_Work task:_ Search the material for the string "commands" and copy each line where it occurs.

_Dataset:_
BEGIN

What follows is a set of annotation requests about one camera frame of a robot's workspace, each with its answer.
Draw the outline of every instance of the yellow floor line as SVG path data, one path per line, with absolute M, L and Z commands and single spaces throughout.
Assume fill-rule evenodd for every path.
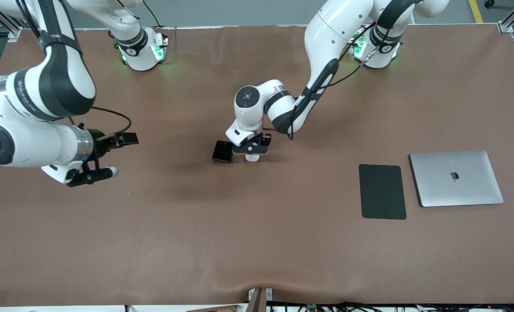
M 477 0 L 469 0 L 469 5 L 471 6 L 471 10 L 475 16 L 475 22 L 484 23 L 482 20 L 481 12 L 478 10 Z

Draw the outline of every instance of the green led light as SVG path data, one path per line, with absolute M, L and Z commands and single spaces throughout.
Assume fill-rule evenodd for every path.
M 359 37 L 356 41 L 359 40 L 359 44 L 355 47 L 355 57 L 360 58 L 363 56 L 364 48 L 367 46 L 366 39 L 363 38 L 363 36 Z
M 122 59 L 123 59 L 125 62 L 127 62 L 127 61 L 126 61 L 126 57 L 124 56 L 124 51 L 122 51 L 122 48 L 121 48 L 121 47 L 118 47 L 118 51 L 120 51 L 120 55 L 122 55 Z
M 164 59 L 164 53 L 163 53 L 163 49 L 160 48 L 160 46 L 155 46 L 155 45 L 152 45 L 152 48 L 153 48 L 153 53 L 155 53 L 155 58 L 160 61 L 162 59 Z

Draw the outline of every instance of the cables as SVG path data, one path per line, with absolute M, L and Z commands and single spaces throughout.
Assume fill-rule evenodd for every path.
M 126 8 L 126 6 L 122 3 L 122 1 L 117 0 L 117 2 L 126 10 L 128 13 L 135 19 L 140 20 L 138 16 L 136 16 L 129 8 Z
M 111 110 L 111 109 L 106 109 L 106 108 L 101 108 L 101 107 L 96 107 L 96 106 L 92 106 L 93 109 L 97 109 L 98 111 L 102 111 L 102 112 L 107 112 L 107 113 L 111 113 L 111 114 L 115 114 L 115 115 L 118 115 L 124 119 L 126 119 L 128 121 L 128 126 L 126 126 L 126 128 L 118 131 L 118 132 L 114 132 L 113 134 L 108 134 L 106 136 L 103 136 L 97 140 L 104 140 L 104 139 L 108 139 L 110 137 L 117 137 L 117 136 L 120 136 L 123 132 L 126 132 L 126 130 L 130 129 L 130 127 L 132 126 L 132 119 L 130 119 L 130 117 L 122 114 L 122 113 L 119 113 L 119 112 L 115 112 L 114 110 Z
M 156 19 L 156 16 L 155 14 L 153 13 L 153 10 L 151 10 L 151 8 L 147 5 L 147 3 L 144 1 L 143 2 L 143 5 L 146 6 L 146 8 L 150 11 L 151 15 L 153 16 L 153 18 L 155 19 L 155 22 L 156 22 L 156 26 L 155 27 L 162 27 L 162 25 L 159 23 L 159 20 Z
M 20 13 L 24 16 L 25 22 L 28 25 L 29 29 L 32 30 L 36 38 L 39 38 L 39 36 L 41 36 L 41 33 L 39 33 L 39 30 L 37 29 L 36 24 L 33 21 L 32 14 L 29 13 L 28 6 L 26 5 L 26 0 L 15 0 L 15 2 L 18 5 L 18 8 L 20 9 Z
M 292 109 L 292 113 L 290 114 L 290 127 L 288 128 L 288 139 L 290 141 L 293 141 L 293 122 L 295 121 L 295 110 L 297 109 L 297 106 L 294 105 Z
M 514 312 L 514 304 L 466 304 L 466 305 L 453 305 L 453 304 L 400 304 L 400 305 L 381 305 L 383 308 L 375 308 L 369 304 L 363 304 L 358 302 L 343 302 L 340 304 L 332 305 L 319 305 L 319 304 L 295 304 L 292 302 L 274 302 L 275 306 L 285 305 L 285 311 L 287 312 L 288 306 L 299 307 L 297 312 L 383 312 L 386 311 L 386 307 L 395 307 L 394 312 L 406 312 L 406 307 L 418 310 L 419 312 L 472 312 L 475 309 L 491 309 L 491 310 L 503 310 L 503 312 Z
M 361 34 L 360 34 L 357 38 L 359 38 L 359 37 L 360 37 L 364 32 L 366 32 L 366 31 L 367 31 L 367 30 L 368 30 L 372 25 L 373 25 L 373 24 L 371 24 L 368 28 L 366 28 L 365 30 L 363 30 L 363 31 L 361 32 Z M 386 30 L 386 34 L 384 34 L 384 38 L 382 38 L 381 43 L 384 43 L 384 40 L 386 40 L 386 38 L 388 37 L 388 33 L 389 33 L 389 32 L 390 32 L 390 30 L 389 30 L 389 29 L 388 29 L 388 30 Z M 342 58 L 342 57 L 344 57 L 344 54 L 348 51 L 348 49 L 346 49 L 346 51 L 344 51 L 344 53 L 342 53 L 341 58 Z M 319 91 L 319 90 L 322 90 L 322 89 L 326 89 L 326 88 L 328 88 L 328 87 L 332 87 L 333 85 L 337 85 L 338 83 L 340 83 L 340 82 L 342 82 L 342 81 L 344 81 L 344 80 L 348 79 L 348 78 L 349 78 L 349 77 L 351 77 L 354 73 L 356 73 L 356 72 L 357 72 L 361 67 L 363 67 L 363 66 L 368 62 L 368 60 L 369 60 L 369 59 L 371 59 L 371 57 L 373 57 L 373 56 L 374 56 L 374 54 L 378 51 L 378 49 L 380 49 L 380 46 L 379 46 L 379 45 L 377 45 L 377 46 L 376 46 L 376 48 L 374 48 L 374 50 L 370 51 L 370 52 L 369 52 L 369 54 L 367 55 L 367 57 L 365 57 L 365 58 L 363 59 L 363 61 L 359 64 L 359 66 L 358 66 L 354 71 L 352 71 L 349 75 L 347 75 L 346 77 L 343 77 L 342 79 L 340 79 L 340 80 L 338 80 L 338 81 L 336 81 L 336 82 L 334 82 L 334 83 L 330 83 L 329 85 L 327 84 L 327 85 L 325 85 L 324 87 L 316 88 L 316 89 L 314 89 L 314 90 L 313 90 L 313 92 L 316 92 L 316 91 Z

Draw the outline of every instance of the black cable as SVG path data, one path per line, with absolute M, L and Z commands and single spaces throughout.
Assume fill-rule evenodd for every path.
M 293 122 L 295 121 L 295 110 L 297 109 L 297 106 L 294 106 L 292 109 L 292 113 L 290 114 L 290 127 L 288 128 L 288 139 L 290 141 L 293 140 Z
M 448 305 L 448 306 L 436 306 L 432 304 L 426 304 L 423 306 L 425 312 L 470 312 L 473 309 L 477 309 L 484 306 L 483 304 L 477 304 L 475 306 L 472 306 L 470 308 L 460 308 L 459 306 L 455 305 Z M 491 309 L 493 306 L 498 307 L 500 309 L 507 310 L 507 312 L 512 312 L 511 309 L 507 308 L 506 306 L 499 305 L 499 304 L 489 304 L 486 305 L 489 309 Z
M 350 310 L 350 312 L 353 310 L 360 310 L 362 312 L 370 312 L 365 309 L 373 310 L 374 312 L 382 312 L 381 310 L 378 310 L 377 308 L 374 308 L 373 306 L 370 306 L 368 304 L 363 304 L 363 303 L 345 302 L 344 305 L 346 307 L 348 307 L 348 306 L 352 307 L 352 310 Z
M 29 13 L 28 6 L 26 5 L 25 0 L 15 0 L 15 2 L 18 8 L 20 9 L 20 13 L 22 14 L 22 16 L 24 16 L 24 20 L 28 25 L 29 29 L 31 29 L 36 38 L 39 38 L 39 36 L 41 36 L 41 33 L 39 33 L 39 30 L 37 29 L 35 22 L 33 21 L 32 15 Z
M 92 106 L 93 109 L 97 109 L 98 111 L 103 111 L 103 112 L 107 112 L 107 113 L 111 113 L 111 114 L 115 114 L 115 115 L 119 115 L 120 117 L 126 119 L 128 121 L 128 126 L 126 126 L 126 128 L 118 131 L 118 132 L 115 132 L 114 134 L 116 134 L 117 136 L 120 135 L 121 133 L 123 132 L 126 132 L 126 130 L 130 129 L 130 127 L 132 126 L 132 119 L 130 119 L 130 117 L 122 114 L 122 113 L 119 113 L 119 112 L 115 112 L 113 110 L 110 110 L 110 109 L 106 109 L 106 108 L 101 108 L 101 107 L 96 107 L 96 106 Z
M 41 33 L 39 32 L 39 30 L 36 27 L 36 23 L 32 17 L 32 14 L 29 12 L 28 6 L 26 4 L 26 0 L 21 0 L 21 2 L 24 7 L 24 11 L 26 13 L 26 18 L 29 21 L 29 28 L 33 31 L 33 34 L 35 34 L 36 38 L 39 38 L 39 36 L 41 36 Z
M 386 38 L 388 37 L 388 33 L 389 33 L 389 32 L 390 32 L 390 30 L 388 29 L 388 30 L 386 31 L 386 34 L 384 34 L 384 38 L 382 38 L 381 43 L 383 43 L 383 42 L 384 42 L 384 40 L 386 40 Z M 336 81 L 336 82 L 334 82 L 334 83 L 330 83 L 329 85 L 327 84 L 327 85 L 325 85 L 324 87 L 316 88 L 316 89 L 312 90 L 312 92 L 317 92 L 317 91 L 319 91 L 319 90 L 326 89 L 326 88 L 328 88 L 328 87 L 332 87 L 333 85 L 338 85 L 338 83 L 340 83 L 340 82 L 342 82 L 342 81 L 344 81 L 344 80 L 348 79 L 348 78 L 349 78 L 349 77 L 351 77 L 354 73 L 356 73 L 356 72 L 357 72 L 361 67 L 363 67 L 363 66 L 365 65 L 365 63 L 366 63 L 366 62 L 367 62 L 367 61 L 365 61 L 365 62 L 361 62 L 361 63 L 360 63 L 360 65 L 359 65 L 359 66 L 358 66 L 354 71 L 352 71 L 349 75 L 347 75 L 346 77 L 343 77 L 342 79 L 340 79 L 340 80 L 338 80 L 338 81 Z
M 128 11 L 128 13 L 130 13 L 131 16 L 133 16 L 135 19 L 137 20 L 140 20 L 140 18 L 138 16 L 135 16 L 134 13 L 132 13 L 132 11 L 130 11 L 130 9 L 126 8 L 126 6 L 122 3 L 122 1 L 120 0 L 117 0 L 118 3 L 120 3 L 120 5 L 126 9 Z
M 159 20 L 156 19 L 156 16 L 155 14 L 153 13 L 153 10 L 151 10 L 151 8 L 147 5 L 147 3 L 144 1 L 143 2 L 144 6 L 146 6 L 146 8 L 150 11 L 151 15 L 153 16 L 153 18 L 155 19 L 155 22 L 156 22 L 156 26 L 155 27 L 162 27 L 162 25 L 159 23 Z

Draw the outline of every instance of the black band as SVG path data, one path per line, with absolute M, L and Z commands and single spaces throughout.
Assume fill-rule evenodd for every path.
M 318 93 L 316 93 L 316 91 L 312 92 L 311 90 L 309 90 L 308 87 L 305 87 L 305 89 L 303 89 L 303 92 L 301 92 L 301 95 L 303 95 L 304 97 L 309 99 L 309 101 L 318 101 L 322 97 L 322 93 L 318 94 Z
M 418 2 L 419 0 L 392 0 L 378 17 L 376 25 L 384 29 L 392 29 L 405 10 Z
M 122 49 L 124 53 L 130 56 L 140 55 L 140 51 L 142 51 L 142 49 L 146 47 L 149 38 L 145 30 L 143 30 L 143 28 L 141 29 L 140 33 L 136 36 L 136 38 L 138 38 L 139 36 L 141 36 L 141 40 L 134 45 L 125 45 L 123 44 L 124 41 L 117 40 L 118 44 L 120 45 L 120 49 Z
M 43 119 L 43 120 L 50 120 L 50 121 L 58 120 L 59 118 L 57 118 L 57 117 L 53 117 L 51 115 L 47 115 L 47 114 L 43 113 L 35 105 L 35 103 L 31 99 L 31 97 L 29 97 L 28 91 L 26 89 L 26 81 L 25 81 L 27 71 L 28 71 L 27 69 L 23 69 L 23 70 L 19 71 L 18 73 L 16 73 L 16 76 L 15 76 L 14 86 L 15 86 L 15 92 L 16 92 L 16 96 L 18 97 L 18 100 L 20 101 L 20 103 L 22 103 L 24 108 L 26 108 L 26 110 L 33 116 L 35 116 L 39 119 Z
M 374 26 L 372 31 L 370 32 L 370 40 L 371 44 L 375 47 L 380 47 L 378 49 L 379 53 L 386 54 L 390 53 L 397 45 L 400 43 L 400 39 L 403 36 L 403 34 L 397 36 L 397 37 L 386 37 L 384 38 L 384 34 L 380 32 L 380 29 L 378 29 L 378 26 Z
M 334 77 L 336 75 L 336 72 L 338 71 L 338 65 L 339 64 L 338 64 L 337 58 L 330 60 L 330 62 L 328 62 L 325 65 L 325 67 L 322 69 L 321 73 L 319 74 L 319 76 L 317 77 L 317 79 L 315 80 L 313 85 L 311 85 L 311 90 L 320 88 L 321 85 L 324 85 L 324 83 L 328 80 L 328 78 L 330 76 Z M 278 133 L 288 134 L 288 130 L 290 130 L 290 127 L 292 126 L 293 121 L 296 120 L 297 118 L 299 118 L 301 113 L 303 113 L 305 111 L 307 106 L 312 101 L 317 101 L 316 100 L 317 97 L 315 97 L 313 95 L 313 93 L 314 92 L 309 91 L 309 89 L 306 87 L 305 90 L 301 94 L 303 94 L 303 95 L 310 94 L 309 97 L 304 97 L 303 100 L 301 100 L 301 102 L 299 103 L 299 105 L 294 108 L 295 110 L 290 110 L 286 113 L 283 113 L 282 115 L 279 115 L 274 120 L 272 120 L 273 126 L 277 130 Z
M 124 46 L 130 46 L 138 41 L 140 41 L 143 37 L 143 34 L 145 33 L 145 30 L 143 28 L 140 28 L 140 32 L 136 35 L 136 37 L 128 40 L 118 40 L 117 38 L 114 38 L 118 43 L 124 45 Z
M 273 95 L 272 97 L 270 97 L 270 99 L 265 103 L 265 115 L 269 112 L 269 108 L 276 102 L 278 101 L 279 99 L 283 98 L 283 97 L 287 97 L 287 96 L 291 96 L 291 93 L 290 91 L 288 90 L 282 90 L 280 91 L 279 93 L 276 93 L 275 95 Z
M 52 46 L 53 44 L 60 43 L 60 44 L 65 44 L 69 47 L 74 48 L 81 55 L 83 55 L 80 44 L 77 41 L 75 41 L 74 39 L 71 39 L 62 34 L 49 34 L 45 30 L 41 30 L 41 36 L 39 36 L 38 41 L 39 41 L 39 46 L 43 49 L 43 51 L 45 51 L 45 49 L 47 47 Z

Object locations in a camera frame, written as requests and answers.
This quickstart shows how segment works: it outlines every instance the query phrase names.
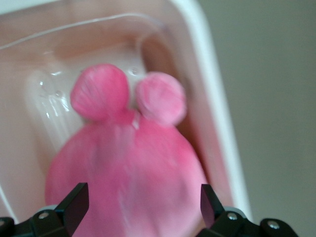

END

_Problem solution:_
Draw the outline of every instance of the yellow floor line as SVG path data, one path per line, with absolute M, L and Z commands and single spaces throughout.
Draw the outline of every instance of the green led light as SVG path data, one path per line, with absolute M, L and Z commands and single spaces throughout.
Draw the outline of every instance of the cables as SVG path data, one path per line, with absolute M, L and Z commands and single spaces throughout.
Draw the outline of every instance of the black cable as SVG path data, one path per line, with absolute M, L and Z commands and single spaces throughout.
Draw the outline of every instance of the black band as SVG path data, one path per line, with absolute M, L and Z commands and single spaces throughout.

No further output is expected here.